The Memorandum on Genuine Autonomy for the Tibetan People provides a framework for the governance of Tibet within the People's Republic of China (PRC). In 2008 a group led by the Dalai Lama presented the memorandum to China. Beijing invited Dalai Lama's delegation to talk about his middle path, which promoted autonomy rather than full independence. Beijing rejected the proposal vehemently, claiming that it was as good as giving independence to Tibet. Following the presentation of the Memorandum, talks between China and Dalai Lama's envoys that had started in 2002 broke down. The last communication was in January 2010.

== Background ==
One of the first descriptions of the proposal by the Dalai Lama was in Strasbourg in 1988 at the European Parliament. In 1996, in London, he again talked about the concept. The following year saw the Tibetan Government-in-Exile adopting the proposal. In 2006 the TGIE came out with an updated version. However, the 2008 memorandum went further than all these version in terms of the autonomy it was seeking.

Talks between China and Tibetans around the world, led by Dalai Lama, began in 2002. In 2008, China accepted talks as a form of damage control in response to protests in Tibet that took place shortly before the 2008 Summer Olympics in Beijing. During the seventh round on 1 and 2 July 2008, China asked the Tibetan delegation for an explanation with respect to "genuine autonomy". The Tibetan delegation presented the Memorandum on Genuine Autonomy on 4 and 5 November 2008 during the eighth round of talks.

== Memorandum ==
The memorandum stated that the autonomy sought as per the Middle Way Approach was within the framework of the People's Republic of China (PRC), even if it meant some adjustments to legislation were required. It noted that Tibetans were already one of China's 55 ethnic minorities and without directly mentioning "Greater Tibet", the memorandum implied it when talking about "integrity of the Tibetan nationality". Cultural autonomy, a preservation of Tibetan heritage and identity, should go hand in hand with China's larger economic and scientific development.

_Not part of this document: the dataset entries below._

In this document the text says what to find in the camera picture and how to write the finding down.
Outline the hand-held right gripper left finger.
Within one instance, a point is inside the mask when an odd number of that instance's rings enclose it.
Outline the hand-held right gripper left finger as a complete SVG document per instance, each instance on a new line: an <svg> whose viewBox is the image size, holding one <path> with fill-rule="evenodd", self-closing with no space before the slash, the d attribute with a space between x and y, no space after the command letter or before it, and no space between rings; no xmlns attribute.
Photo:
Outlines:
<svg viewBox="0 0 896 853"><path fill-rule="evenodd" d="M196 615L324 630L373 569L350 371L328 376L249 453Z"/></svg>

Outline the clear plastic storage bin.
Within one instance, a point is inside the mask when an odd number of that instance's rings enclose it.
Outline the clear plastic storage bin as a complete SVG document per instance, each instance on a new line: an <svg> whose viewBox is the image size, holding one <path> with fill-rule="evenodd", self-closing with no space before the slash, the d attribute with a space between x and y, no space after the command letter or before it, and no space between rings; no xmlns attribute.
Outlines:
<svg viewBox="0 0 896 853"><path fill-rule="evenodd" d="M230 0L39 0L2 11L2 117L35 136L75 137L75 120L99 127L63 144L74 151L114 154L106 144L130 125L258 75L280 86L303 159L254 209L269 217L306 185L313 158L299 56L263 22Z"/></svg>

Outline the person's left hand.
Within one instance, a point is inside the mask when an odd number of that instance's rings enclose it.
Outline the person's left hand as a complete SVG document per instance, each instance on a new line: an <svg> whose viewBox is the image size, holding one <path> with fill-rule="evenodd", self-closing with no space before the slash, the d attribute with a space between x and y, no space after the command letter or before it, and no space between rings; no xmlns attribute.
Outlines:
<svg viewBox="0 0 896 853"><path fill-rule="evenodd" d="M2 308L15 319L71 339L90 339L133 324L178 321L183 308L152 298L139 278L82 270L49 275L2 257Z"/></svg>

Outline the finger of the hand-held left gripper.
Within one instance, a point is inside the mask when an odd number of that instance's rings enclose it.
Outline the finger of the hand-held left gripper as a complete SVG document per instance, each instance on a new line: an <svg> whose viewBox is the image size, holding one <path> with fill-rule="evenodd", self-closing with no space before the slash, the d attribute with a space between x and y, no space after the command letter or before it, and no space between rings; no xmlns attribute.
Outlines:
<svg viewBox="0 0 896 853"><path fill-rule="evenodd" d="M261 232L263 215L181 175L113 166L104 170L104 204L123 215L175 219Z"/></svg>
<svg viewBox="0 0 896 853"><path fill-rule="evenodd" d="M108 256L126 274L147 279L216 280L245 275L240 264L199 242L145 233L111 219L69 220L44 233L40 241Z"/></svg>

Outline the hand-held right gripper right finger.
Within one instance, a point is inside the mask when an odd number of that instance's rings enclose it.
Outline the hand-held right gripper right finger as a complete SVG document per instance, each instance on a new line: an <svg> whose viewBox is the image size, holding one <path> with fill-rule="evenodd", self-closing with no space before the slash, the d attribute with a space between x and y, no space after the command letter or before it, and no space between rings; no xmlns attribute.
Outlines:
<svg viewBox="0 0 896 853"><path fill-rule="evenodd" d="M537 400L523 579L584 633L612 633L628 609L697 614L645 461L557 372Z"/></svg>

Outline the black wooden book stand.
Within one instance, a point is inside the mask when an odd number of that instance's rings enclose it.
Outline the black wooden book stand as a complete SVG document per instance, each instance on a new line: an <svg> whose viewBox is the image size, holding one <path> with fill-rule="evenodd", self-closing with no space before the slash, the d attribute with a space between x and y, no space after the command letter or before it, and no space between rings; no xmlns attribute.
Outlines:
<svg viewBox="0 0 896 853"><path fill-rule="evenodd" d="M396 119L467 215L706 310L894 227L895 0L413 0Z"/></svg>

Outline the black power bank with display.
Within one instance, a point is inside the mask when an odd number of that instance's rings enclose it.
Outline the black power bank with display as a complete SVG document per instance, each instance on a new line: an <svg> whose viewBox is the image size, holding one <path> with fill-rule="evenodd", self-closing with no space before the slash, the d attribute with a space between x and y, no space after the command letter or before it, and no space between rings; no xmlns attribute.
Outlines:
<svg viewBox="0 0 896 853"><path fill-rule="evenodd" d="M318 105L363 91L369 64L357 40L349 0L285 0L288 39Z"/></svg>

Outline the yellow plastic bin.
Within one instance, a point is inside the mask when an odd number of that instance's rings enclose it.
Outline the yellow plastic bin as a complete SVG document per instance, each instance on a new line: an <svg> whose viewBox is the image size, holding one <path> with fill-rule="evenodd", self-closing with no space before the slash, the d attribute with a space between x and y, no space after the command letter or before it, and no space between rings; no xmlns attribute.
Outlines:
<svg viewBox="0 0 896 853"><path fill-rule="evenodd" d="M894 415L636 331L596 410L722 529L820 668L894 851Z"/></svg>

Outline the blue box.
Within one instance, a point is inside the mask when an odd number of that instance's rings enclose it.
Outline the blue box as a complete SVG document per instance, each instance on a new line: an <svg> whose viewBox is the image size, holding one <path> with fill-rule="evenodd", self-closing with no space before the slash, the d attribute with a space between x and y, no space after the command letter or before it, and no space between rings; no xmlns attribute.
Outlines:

The memorandum went on to discuss the "basic needs to Tibetans" that would be the eleven "subject matters of self-government" or policy areas — "language, culture, religion, education, environment protection, utilisation of natural resources, economic development and trade, public health, public security", regulation of immigration and emigration, and cultural, educational and religious exchanges with other countries. These points were backed up with provisions from the Constitution of China and Law on Regional National Autonomy. For example, Article 4 of the constitution, which guarantees "the freedom of all nationalities to use and develop their own spoken and written languages", was referred to for linguistic autonomy. For environmental management, the memorandum sought more than what was present within the existing powers given to regional administrations in China. In essence what was sought was true decision making powers.

== Aftermath ==
A Chinese official stated that the memorandum was problematic in many ways, including the creation of contradictions with the Constitution. The Chinese official Zhu Weiqun stated at a press conference that the Dalai Lama was not a representative of the entire Tibetan community and that the only reason for the talks were to allow the Dalai Lama a platform to give up his separatist tendencies.

The Tibetan delegation released the Memorandum to the public on 16 November 2008. A meeting called by the Dalai Lama took place in Dharamshala from 17 and 22 November 2008. The meeting among Tibetan exiles showed support for the Dalai Lama rather than the Middle Way Approach.